Die Autoren der Studie gehen davon aus, dass in den von ihnen untersuchten Texten nicht schon gegendert wurde. Um das sicherzustellen, haben sie nur DPA-Texte einbezogen, die vor 2021 erschienen sind, denn in diesem Jahr erließ die Agentur Richtlinien zum „gendersensiblen“ Sprachgebrauch. Das garantiert nun allerdings nicht, dass nicht auch in den linguistisch analysierten DPA-Texten ebenso wie in den untersuchten Zeitschriften schon gegendert wurde. Eine Überprüfung von Artikeln aus „Zeit Wissen“ zeigt, dass dort spätestens seit 2010 Paarformen (Wissenschaftlerinnen und Wissenschaftler) und substantivierte Partizipien wie Forschende oder Studierende zur Umschiffung des generischen Maskulinums verwendet werden.

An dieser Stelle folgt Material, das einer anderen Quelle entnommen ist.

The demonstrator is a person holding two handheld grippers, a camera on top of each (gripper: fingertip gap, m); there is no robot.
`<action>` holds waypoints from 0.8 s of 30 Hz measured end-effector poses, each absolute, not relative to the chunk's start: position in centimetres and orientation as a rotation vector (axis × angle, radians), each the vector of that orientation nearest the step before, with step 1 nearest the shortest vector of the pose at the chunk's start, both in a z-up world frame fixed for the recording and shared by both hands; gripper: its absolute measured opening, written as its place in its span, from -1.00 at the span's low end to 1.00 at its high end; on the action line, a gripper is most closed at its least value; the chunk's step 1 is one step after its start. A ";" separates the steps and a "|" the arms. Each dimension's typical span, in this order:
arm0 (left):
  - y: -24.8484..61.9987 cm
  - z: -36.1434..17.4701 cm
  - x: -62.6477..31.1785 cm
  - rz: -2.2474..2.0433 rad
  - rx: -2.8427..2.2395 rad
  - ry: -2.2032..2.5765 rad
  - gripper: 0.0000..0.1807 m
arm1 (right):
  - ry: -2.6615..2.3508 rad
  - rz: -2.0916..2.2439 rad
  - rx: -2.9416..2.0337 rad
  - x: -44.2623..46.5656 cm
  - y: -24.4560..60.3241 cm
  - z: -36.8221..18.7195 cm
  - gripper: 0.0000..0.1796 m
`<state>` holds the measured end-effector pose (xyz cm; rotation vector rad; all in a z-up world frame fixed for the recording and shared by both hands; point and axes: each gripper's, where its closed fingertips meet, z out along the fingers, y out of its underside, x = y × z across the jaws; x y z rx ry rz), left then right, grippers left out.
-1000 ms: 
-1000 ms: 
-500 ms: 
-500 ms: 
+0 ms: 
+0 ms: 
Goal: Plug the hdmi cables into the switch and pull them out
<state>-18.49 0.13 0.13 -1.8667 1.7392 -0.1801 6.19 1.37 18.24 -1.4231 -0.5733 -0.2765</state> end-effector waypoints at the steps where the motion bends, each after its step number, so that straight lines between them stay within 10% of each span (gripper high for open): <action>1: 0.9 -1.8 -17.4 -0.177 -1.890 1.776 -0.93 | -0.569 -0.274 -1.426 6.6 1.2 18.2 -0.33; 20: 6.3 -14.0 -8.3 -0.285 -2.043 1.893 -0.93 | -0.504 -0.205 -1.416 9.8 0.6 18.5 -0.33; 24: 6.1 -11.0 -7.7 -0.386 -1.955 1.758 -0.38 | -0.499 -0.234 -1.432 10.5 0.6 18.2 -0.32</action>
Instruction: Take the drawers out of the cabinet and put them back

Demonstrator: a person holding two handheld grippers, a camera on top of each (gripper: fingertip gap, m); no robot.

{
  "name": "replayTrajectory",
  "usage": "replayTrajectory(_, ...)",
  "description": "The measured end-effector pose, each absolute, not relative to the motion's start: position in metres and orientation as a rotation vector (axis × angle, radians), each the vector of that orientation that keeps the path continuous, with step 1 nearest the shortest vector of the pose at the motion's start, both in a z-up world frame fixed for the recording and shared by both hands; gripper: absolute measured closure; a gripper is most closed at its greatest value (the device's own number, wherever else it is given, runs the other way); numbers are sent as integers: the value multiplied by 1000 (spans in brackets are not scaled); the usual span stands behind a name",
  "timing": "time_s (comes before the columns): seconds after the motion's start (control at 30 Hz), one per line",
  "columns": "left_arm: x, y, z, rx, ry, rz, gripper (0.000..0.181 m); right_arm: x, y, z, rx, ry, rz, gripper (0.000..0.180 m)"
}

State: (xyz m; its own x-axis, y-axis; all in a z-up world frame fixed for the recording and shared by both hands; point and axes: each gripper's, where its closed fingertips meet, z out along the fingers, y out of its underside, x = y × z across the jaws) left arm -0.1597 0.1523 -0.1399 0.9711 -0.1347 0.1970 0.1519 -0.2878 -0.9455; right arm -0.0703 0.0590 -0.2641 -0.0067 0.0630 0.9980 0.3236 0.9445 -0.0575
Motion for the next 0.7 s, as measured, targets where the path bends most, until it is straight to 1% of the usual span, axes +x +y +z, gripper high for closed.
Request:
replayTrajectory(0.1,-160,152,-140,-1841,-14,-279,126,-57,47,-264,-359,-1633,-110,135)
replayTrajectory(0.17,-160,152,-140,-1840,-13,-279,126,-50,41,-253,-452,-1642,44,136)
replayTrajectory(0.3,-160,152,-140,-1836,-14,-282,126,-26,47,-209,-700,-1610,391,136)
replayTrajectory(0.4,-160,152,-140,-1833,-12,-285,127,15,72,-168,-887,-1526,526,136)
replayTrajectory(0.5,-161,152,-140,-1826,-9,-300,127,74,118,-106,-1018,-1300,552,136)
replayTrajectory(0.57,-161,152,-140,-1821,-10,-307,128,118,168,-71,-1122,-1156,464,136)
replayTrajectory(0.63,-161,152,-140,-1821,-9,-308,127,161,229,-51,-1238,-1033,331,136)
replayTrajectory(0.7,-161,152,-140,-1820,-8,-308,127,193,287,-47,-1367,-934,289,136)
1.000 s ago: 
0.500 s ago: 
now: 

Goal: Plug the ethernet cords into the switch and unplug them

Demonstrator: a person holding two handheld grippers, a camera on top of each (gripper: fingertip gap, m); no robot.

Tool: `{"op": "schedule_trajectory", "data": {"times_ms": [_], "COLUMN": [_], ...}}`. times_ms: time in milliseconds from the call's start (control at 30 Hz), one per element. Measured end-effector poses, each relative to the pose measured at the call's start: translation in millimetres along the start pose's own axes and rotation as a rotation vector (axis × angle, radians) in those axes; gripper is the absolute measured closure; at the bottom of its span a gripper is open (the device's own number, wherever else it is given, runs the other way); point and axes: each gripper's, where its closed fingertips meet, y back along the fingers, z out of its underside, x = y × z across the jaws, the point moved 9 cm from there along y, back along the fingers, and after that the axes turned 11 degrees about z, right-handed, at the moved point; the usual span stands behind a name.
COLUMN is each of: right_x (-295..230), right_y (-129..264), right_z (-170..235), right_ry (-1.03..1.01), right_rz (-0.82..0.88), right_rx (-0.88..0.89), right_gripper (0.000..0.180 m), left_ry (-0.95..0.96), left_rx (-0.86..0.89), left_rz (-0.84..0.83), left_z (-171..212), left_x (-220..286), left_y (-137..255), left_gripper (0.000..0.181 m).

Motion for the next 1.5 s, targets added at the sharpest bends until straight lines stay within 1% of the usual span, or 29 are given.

Die Botschaft der IDS-Studie, die Kritik an den sprachlichen Auswirkungen des Genderns sei stark übertrieben, wird durch die empirischen Ergebnisse am Ende nicht gedeckt, entspricht aber der Tendenz der Autoren, etwa ihrer Auffassung, das generische Maskulinum marginalisiere Frauen und andere Genderidentitäten. Die Wissenschaftler berufen sich dafür auf psycholinguistische Studien, ohne zu erwähnen, dass deren empirischer und methodischer Wert stark umstritten ist. Eingriffe in die grammatischen Strukturen werden weichgezeichnet: Wenn die Autoren behaupten, Gendersymbole würden bei Pluralformen problemlos funktionieren, gilt das allenfalls für Ausdrücke wie Arbeiter/innen. In Zeug:innen oder Kund:innen zersplittert das Wort in zwei unselbstständige Fragmente – einen Stamm ohne Genus und Numerus und eine amputierte feminine Pluralendung. Dass das Deutsche in der politisch getriebenen Komplikationssteigerung zur Weltmeister:insprache geworden ist, verdankt es dem Gendern.